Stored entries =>
· · ·
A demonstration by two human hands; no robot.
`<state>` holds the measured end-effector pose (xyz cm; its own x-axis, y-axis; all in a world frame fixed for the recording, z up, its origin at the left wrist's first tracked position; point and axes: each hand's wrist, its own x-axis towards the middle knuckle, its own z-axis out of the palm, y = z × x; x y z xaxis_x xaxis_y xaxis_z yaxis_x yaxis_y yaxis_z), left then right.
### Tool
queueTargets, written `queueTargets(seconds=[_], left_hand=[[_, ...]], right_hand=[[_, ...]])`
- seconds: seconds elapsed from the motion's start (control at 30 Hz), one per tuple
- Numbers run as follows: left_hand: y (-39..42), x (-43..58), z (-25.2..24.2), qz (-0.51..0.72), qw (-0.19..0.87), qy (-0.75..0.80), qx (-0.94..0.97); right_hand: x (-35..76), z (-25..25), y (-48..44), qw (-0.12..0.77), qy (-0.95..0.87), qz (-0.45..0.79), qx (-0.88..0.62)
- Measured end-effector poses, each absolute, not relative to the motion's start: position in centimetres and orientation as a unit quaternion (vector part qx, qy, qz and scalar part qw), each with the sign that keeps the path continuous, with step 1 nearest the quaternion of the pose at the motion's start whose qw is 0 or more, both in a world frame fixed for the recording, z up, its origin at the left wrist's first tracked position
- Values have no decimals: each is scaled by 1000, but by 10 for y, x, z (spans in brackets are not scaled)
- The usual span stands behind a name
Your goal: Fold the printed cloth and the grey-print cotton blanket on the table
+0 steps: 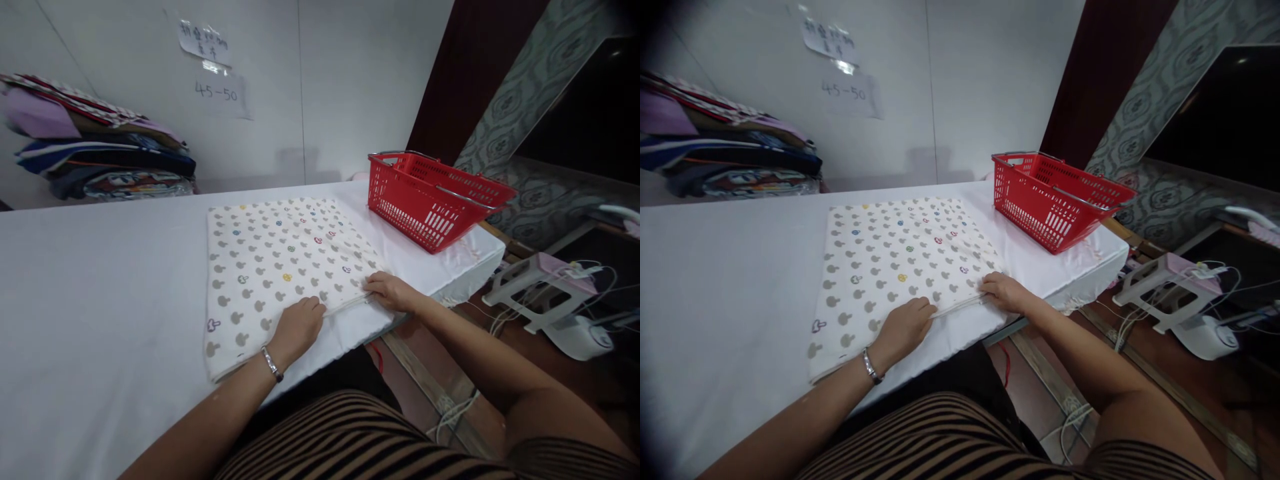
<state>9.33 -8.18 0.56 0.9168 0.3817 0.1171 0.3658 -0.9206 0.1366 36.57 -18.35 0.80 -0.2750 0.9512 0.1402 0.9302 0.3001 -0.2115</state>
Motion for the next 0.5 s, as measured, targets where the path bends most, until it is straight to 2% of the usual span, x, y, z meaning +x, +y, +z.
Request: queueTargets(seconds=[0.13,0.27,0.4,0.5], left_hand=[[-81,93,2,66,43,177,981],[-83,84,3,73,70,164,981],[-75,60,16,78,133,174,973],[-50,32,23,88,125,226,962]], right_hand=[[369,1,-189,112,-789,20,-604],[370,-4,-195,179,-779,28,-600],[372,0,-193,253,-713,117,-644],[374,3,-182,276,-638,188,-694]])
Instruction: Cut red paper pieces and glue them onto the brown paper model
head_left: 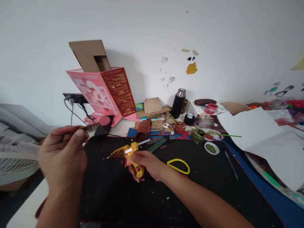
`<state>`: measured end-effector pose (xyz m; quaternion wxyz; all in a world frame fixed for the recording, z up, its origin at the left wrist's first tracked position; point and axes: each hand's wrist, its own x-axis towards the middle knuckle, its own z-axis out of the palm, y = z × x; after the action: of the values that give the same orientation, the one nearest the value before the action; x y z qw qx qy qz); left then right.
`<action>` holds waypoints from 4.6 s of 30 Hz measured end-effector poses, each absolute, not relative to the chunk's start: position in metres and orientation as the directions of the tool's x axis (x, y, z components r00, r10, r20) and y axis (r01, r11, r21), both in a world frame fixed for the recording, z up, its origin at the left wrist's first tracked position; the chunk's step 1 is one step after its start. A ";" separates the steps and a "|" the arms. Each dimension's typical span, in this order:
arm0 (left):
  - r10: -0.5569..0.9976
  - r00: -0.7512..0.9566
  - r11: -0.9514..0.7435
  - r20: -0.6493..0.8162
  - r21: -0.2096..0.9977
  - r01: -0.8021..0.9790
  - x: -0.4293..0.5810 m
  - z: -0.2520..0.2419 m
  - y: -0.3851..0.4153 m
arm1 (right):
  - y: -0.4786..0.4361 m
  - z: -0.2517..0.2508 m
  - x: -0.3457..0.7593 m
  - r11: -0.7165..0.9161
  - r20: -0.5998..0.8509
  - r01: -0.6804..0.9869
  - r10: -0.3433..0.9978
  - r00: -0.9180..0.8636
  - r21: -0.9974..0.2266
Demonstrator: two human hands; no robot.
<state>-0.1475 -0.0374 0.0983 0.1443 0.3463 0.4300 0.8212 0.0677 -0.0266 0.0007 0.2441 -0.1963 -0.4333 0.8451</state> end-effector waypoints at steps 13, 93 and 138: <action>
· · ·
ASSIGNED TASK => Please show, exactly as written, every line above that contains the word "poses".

SOLUTION FOR THIS EXERCISE =>
- Measured end-effector poses, each absolute, not relative to the motion's start: position in centimetres and orientation as a unit quaternion (vector part qx, qy, qz and scalar part qw), each with the sign that keeps the path continuous, with step 1 nearest the quaternion of the pose at the motion's start whose qw is 0 or more, both in a world frame fixed for the recording, z up, its origin at the left wrist's first tracked position
`<action>` holds waypoints from 4.6 s of 30 Hz measured end-effector poses, each absolute, not relative to the chunk's start: position in metres and orientation as the directions of the tool's x axis (x, y, z components r00, r10, r20) and y axis (r01, r11, r21), both in a world frame fixed for the recording, z up, its origin at the left wrist's first tracked position; the chunk's step 1 is one step after its start. A ";" separates the steps and a "|" the arms. Each dimension's typical span, in this order:

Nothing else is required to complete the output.